Many U.S. cities are bracing for another heat wave and these ʺdog days of summerʺ leave pet owners, as well as their pets, at high risk for dehydration. Dehydration is 100 percent preventable in humans and our pooches.

A dog’s body weight is made up of 80 percent water. Experts agree a dog needs to drink at least one ounce of water per pound of their body weight each day. Dehydration is common in puppies and older dogs.

To avoid dehydration in your pet, supply them with plenty of clean water. Also, make sure their bowl is weighted down, so they can't tip it over.

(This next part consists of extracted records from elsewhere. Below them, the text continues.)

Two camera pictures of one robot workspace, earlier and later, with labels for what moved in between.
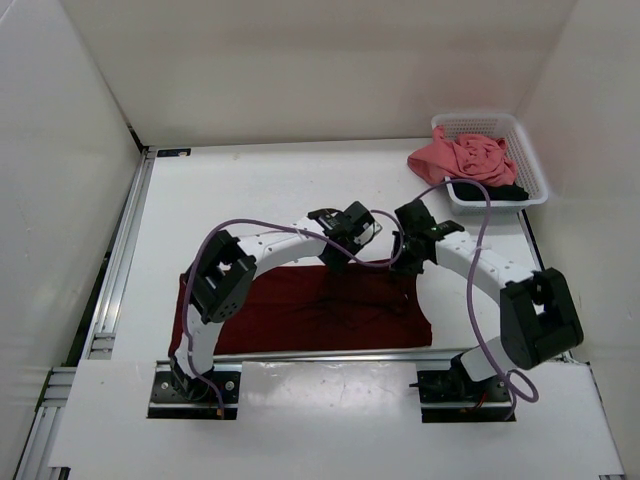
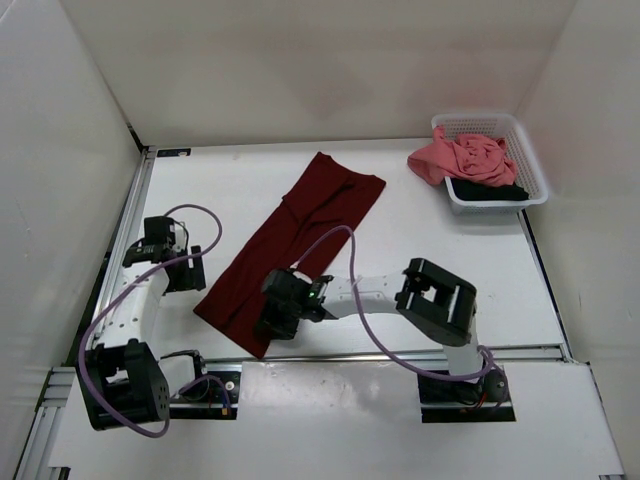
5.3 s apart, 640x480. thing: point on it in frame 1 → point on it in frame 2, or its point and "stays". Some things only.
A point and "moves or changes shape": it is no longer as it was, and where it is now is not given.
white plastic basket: (528, 173) stays
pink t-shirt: (464, 157) stays
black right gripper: (410, 267) → (282, 329)
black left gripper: (333, 264) → (193, 278)
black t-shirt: (473, 191) stays
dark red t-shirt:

If your dog spends time outdoors, provide a cover, like a tarp. It is best to bring your animals indoors if it is over 90 degrees and humid. Here are some additional tips to help your dog through the hot summer:
- If your dog has long hair, it is recommended that your dog get a trim at least once during the summer.
- Wash your dogs bowl daily to prevent bacteria from accumulating.
- Carefully monitor your dog's water and food intake during hot days.
- If they are not eating or drinking, check their mouth for foreign objects like sticks or sores
- Limit doggie exercise during extremely hot days

In an interview with ABC News, Nadine Walmsley of the Anti-Cruelty Society of Chicago said, "Bring all animals indoors and walk your dog when the sun goes down. Do not jog with your dog."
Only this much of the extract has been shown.